» **ACTION ITEM**
Using the data that follows, return exactly the lines from the one that contains "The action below" through the one that contains "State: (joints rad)", ends included.

» **DATA SEGMENT**
-- Opening Marker --
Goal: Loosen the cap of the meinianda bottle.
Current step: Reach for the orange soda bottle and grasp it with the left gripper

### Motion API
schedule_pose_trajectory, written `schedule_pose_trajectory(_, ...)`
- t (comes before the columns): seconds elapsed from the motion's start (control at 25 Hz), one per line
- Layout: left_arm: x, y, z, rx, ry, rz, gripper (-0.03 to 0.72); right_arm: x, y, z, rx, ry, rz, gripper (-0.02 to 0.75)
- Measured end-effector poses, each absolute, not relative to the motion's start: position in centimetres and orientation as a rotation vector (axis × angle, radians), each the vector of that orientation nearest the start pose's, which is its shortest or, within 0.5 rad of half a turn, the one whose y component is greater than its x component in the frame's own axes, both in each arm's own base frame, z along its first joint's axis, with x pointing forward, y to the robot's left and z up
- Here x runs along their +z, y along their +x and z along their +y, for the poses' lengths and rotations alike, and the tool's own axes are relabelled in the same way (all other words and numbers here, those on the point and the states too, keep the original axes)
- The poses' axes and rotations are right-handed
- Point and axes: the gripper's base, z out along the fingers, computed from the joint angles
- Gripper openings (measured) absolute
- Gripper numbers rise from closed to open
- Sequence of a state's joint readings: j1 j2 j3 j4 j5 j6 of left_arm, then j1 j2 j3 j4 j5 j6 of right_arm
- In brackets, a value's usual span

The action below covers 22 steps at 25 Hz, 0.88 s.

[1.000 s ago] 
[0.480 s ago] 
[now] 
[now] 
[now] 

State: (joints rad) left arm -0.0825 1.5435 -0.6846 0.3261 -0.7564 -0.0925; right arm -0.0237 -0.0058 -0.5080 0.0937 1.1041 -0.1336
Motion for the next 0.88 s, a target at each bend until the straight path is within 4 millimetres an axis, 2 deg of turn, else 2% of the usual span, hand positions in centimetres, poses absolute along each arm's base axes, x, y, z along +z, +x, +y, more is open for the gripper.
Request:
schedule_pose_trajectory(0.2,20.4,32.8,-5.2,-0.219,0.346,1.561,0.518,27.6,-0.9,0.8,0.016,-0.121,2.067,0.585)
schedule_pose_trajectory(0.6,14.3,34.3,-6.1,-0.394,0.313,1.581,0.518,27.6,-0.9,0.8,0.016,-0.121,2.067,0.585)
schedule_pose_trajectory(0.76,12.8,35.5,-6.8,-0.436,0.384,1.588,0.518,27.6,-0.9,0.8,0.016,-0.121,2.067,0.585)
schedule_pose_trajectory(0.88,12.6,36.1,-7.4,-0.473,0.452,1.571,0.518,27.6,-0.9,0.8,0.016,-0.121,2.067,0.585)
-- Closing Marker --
» **EXPECTED ANSWER**
The action below covers 22 steps at 25 Hz, 0.88 s.

[1.000 s ago] 
[0.480 s ago] 
[now] 
[now] 
[now] 

State: (joints rad) left arm -0.0825 1.5435 -0.6846 0.3261 -0.7564 -0.0925; right arm -0.0237 -0.0058 -0.5080 0.0937 1.1041 -0.1336

That is the complete output for this exercise.